I took note the other day of the two-hundredth birthday of the most original of all American poets and Long Island’s greatest son, Walt Whitman. I’ve been a fan for a long time—the boy in my story “Under the Wheel” who walks around high school with a copy of Whitman’s Leaves of Grass in his knapsack was my adolescent self—and my admiration for the man has only grown over the years. I mention the anniversary of his birth on May 31, 1819, in Huntington, New York, however, not merely to take note of his bicentenary, but because he, of all people, suggests to me how to respond to the endless spate of gun murders in our nation.
If there was one thing Whitman stood for, and in every conceivable way, it was the sacrosanct autonomy of the individual.  Over and over in Leaves of Grass the poet returns to that specific idea, but also to the one he presents as its corollary: the paradoxical notion that the justification for democracy itself rests in the core concept that the individual possesses an inviolate right to live free of the constraints of others and the restraints of society…and that the perfect nation (in his unabashed conception, our own) is one in which citizens band together to promote a society that promotes the inalienable autonomy of the individual.

In other words, the core concept that permeates all of Whitman’s work is that, unlike in the world of insects where the swarm is the thing and the individual bugs that make it up are basically indistinguishable from each other even in their own eyes, in the world of human beings the individual is not merely the building block of society but an entire universe unto him or herself, one that has no more need of the permission of others to rotate on its own axis and at its own speed than the Milky Way needs the permission of other galaxies to travel endlessly through the cosmos on its own and in its own way.
My proposal is that we honor Whitman’s memory by rededicating ourselves to the notion that each man, woman, or child killed in an act of senseless gun violence is best to be taken not a mere individual, but as the nation itself, and that the incident that took that person’s life is thus correctly to be understood as an act of aggression not against that one man or woman but against the American people itself. That core concept—that the individual is the nation and the nation is each of its citizens—is Whitman’s personal gift to the question of how to respond to gun violence in America.

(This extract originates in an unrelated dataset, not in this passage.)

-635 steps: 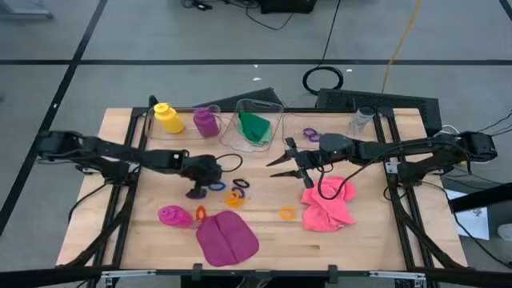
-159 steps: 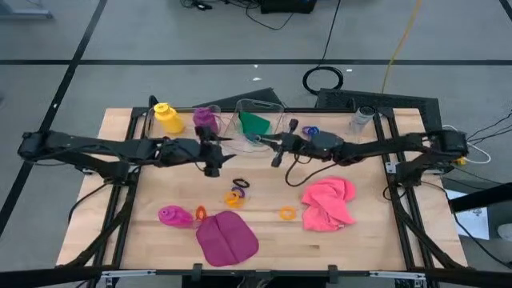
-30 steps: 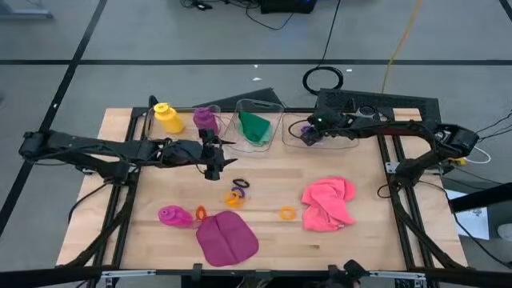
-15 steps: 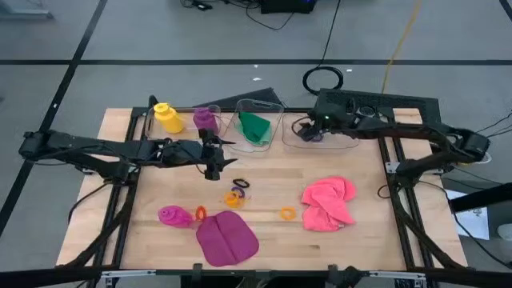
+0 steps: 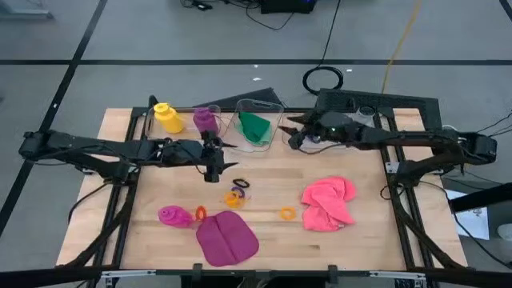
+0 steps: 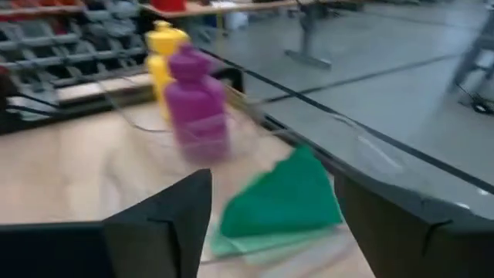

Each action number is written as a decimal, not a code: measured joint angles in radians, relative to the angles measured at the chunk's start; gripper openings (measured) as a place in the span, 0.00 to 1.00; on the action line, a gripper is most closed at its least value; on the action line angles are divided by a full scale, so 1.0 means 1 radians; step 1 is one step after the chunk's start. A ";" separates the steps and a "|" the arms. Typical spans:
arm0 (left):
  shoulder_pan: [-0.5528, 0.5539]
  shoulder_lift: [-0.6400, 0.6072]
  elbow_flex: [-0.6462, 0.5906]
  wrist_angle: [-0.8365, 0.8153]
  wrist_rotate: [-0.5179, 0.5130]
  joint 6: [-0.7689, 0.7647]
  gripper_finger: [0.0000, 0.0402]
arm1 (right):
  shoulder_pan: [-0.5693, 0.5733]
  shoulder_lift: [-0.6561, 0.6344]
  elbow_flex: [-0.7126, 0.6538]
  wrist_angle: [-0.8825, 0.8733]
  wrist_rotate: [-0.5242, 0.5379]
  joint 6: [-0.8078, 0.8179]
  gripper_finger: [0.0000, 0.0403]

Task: Pick & Place Sports Items
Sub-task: Put the black spring keychain into the right transparent bin

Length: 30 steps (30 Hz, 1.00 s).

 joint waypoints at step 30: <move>0.000 0.000 0.000 -0.074 0.350 -0.098 0.71 | 0.225 0.001 0.000 0.145 -0.212 -0.224 0.17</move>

A young man of eighteen, Kendrick Ray Castillo, gave his life on May 7 in the STEM School Highlands Ranch shooting in Douglas County, Colorado, while trying to disarm one of the two shooters who had entered the school building. (Two others joined him in the effort, both of who survived.) Kendrick was lionized in the national press briefly, particularly since the Highlands Ranch shooting occurred just a week after the shooting at the University of North Carolina Charlotte campus in which a different young man, Riley Howell, also lost his life while selflessly and bravely trying to tackle the gunman and thus to give his classmates time to escape. Both men were heroes and deserve to be remembered as such, but as the days pass and the stories of these two particularly school shootings—just two among eight shootings in American schools this year so far and surely not the last—join non-school incidents (148 this year so far and counting) in becoming impossible for any of us to keep straight in our heads, we need to resolve to consider each loss separately and to feel personally aggressed against whenever an innocent life is taken by some angry person with a gun. E pluribus unum does not mean that when we come together as a people we abandon our identities as individuals, but just the opposite: that, as Whitman wrote over and over, the republic exists as a monument to the supreme value of the individual and so, from membership among the many comes the strength of the one to endure….and to flourish unimpeded by the violent machinations of others. The attacks that took the lives of 6,027 Americans (not a typo: click here) in acts of gun-related violence so far this year alone are attacks against the republic itself because each American individual is the nation. That was Whitman’s greatest lesson and it the one I suggest we all take to heart as we attempt not to file Virginia Beach away as just one more tragedy to take stock of and then to move on from.